¶An absolutely brilliant way to make sure buggy programs don't get fixed
I just spent the last hour or so trying to figure out why the newly added 64-bit configuration of my program didn't run, only to discover it was because Visual Studio happily linked in all *.manifest files it found in the project even though I don't see any docs or options mentioning this, and the manifest command line in project settings doesn't show it. Okay, we can deal with that, just set "exclude from build" and hope it works. Run it from the command line, and, yup, it now launches.
Crash. Oh well, the first launch never works anyway, probably a simple 64-bit porting issue. Visual Studio JIT dialog comes up, choose to debug.
To my horror, I then saw this dialog (this is Windows 7, btw):
Uh, WTF? I'm trying to debug the program, why would I want to enable a compatibility mode for it? And where's the cancel button??
I spent the next ten minutes trying to find out how to check a program's status or remove it from the compatibility list, and I couldn't find one. After a bit of spelunking in the Registry, I was horrified to find this:
A bit of explanation: user callbacks happen whenever the kernel-mode OS code needs to call back into the program in user space. The most common case of this is a window procedure, where the window manager running in kernel mode issues a callback to invoke the program's winproc code. I can't find concrete information on it, but what this mode appears to do is eat exceptions thrown from the user code, as if a try/catch with an empty handler were wrapped around it. And sure enough, when I ran the program, it didn't crash. It simply proceeded to silently not work instead. I could at least reproduce the crash under the debugger, but no longer out of it.
If I get all of this correctly, I find this to be a terrible design. The reason for the PCA is understandable, but the execution is lousy.
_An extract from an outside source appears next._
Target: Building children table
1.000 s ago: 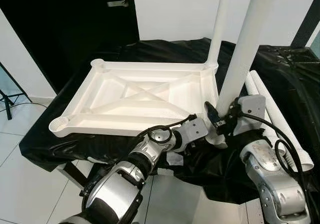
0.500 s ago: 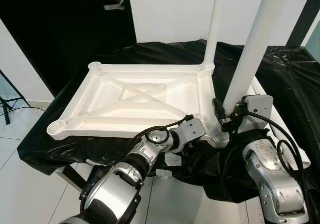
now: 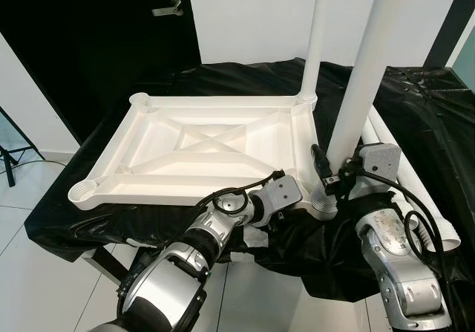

Not only is there no apparent way to tell Windows not to apply a compatibility mode, but it also permanently enables that behavior for the program. Not even deleting and recreating the program will work, because the path is now embedded in the Registry. There does appear to be a supported way to disable the PCA (Group Policy), but it looks like the Registry Editor is the only way to remove a program entry. This has a number of bad implications for developers, because it means that you will only see the bug once, your QA and beta testers will only see the bug once, and after you've shipped a buggy app that you think is OK, your end users will see the bug once. The end result is that programmers keep shipping broken code, because the bugs are being masked.